Could the listing be repeated exactly, with every picture dropped?
Segment Open
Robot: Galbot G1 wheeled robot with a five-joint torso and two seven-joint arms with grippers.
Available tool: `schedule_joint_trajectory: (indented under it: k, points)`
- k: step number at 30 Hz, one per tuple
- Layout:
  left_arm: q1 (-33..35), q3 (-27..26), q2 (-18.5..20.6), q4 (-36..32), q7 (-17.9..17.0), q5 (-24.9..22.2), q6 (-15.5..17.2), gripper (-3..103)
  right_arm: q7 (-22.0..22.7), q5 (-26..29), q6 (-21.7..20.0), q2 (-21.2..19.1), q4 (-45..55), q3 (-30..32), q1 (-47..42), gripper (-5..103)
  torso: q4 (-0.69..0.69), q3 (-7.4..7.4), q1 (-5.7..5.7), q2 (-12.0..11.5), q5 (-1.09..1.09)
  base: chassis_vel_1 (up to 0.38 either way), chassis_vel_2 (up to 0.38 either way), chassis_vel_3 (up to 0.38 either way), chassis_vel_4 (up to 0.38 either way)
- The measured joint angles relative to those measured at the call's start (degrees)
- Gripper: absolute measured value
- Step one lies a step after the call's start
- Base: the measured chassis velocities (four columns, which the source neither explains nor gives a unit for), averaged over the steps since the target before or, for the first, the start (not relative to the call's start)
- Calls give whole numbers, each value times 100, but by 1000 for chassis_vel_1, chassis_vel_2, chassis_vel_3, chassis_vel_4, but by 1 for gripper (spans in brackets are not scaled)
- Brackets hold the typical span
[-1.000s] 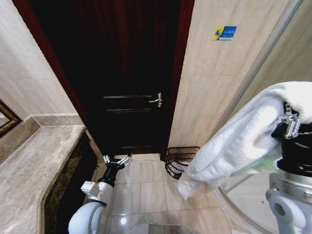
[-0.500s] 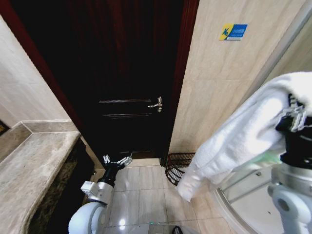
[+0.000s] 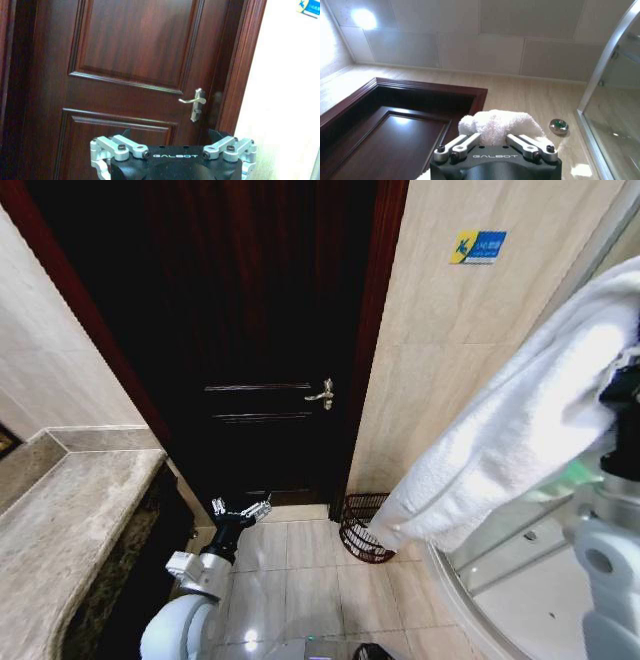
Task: Discard the used towel into the hamper.
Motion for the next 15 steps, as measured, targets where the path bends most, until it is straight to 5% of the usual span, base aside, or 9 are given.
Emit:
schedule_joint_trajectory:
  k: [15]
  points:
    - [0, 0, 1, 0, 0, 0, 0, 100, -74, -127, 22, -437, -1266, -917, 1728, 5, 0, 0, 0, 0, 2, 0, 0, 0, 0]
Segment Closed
▶ **RESPONSE AREA**:
Robot: Galbot G1 wheeled robot with a five-joint torso and two seven-joint arms with grippers.
Available tool: `schedule_joint_trajectory: (indented under it: k, points)`
- k: step number at 30 Hz, one per tuple
- Layout:
  left_arm: q1 (-33..35), q3 (-27..26), q2 (-18.5..20.6), q4 (-36..32), q7 (-17.9..17.0), q5 (-24.9..22.2), q6 (-15.5..17.2), gripper (-3..103)
  right_arm: q7 (-22.0..22.7), q5 (-26..29), q6 (-21.7..20.0), q2 (-21.2..19.1), q4 (-45..55), q3 (-30..32), q1 (-47..42), gripper (-5..103)
  torso: q4 (-0.69..0.69), q3 (-7.4..7.4), q1 (-5.7..5.7), q2 (-12.0..11.5), q5 (-1.09..1.09)
  base: chassis_vel_1 (up to 0.38 either way), chassis_vel_2 (up to 0.38 either way), chassis_vel_3 (up to 0.38 either way), chassis_vel_4 (up to 0.38 either way)
- The measured joint angles relative to those measured at the call's start (degrees)
- Gripper: absolute measured value
- Step one lies a step after the call's start
- Base: the measured chassis velocities (four columns, which the source neither explains nor gives a unit for), averaged over the steps since the target before or, for the first, the start (not relative to the call's start)
- Calls give whole numbers, each value times 100, but by 1000 for chassis_vel_1, chassis_vel_2, chassis_vel_3, chassis_vel_4, but by 1 for gripper (spans in brackets are not scaled)
- Brackets hold the typical span
[-1.000s] 
[-0.500s] 
[+0.000s] 
Task: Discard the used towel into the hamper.
Motion for the next 15 steps, as measured, targets where the path bends most, until it is straight to 5% of the usual span, base aside, or 9 are given.
Emit:
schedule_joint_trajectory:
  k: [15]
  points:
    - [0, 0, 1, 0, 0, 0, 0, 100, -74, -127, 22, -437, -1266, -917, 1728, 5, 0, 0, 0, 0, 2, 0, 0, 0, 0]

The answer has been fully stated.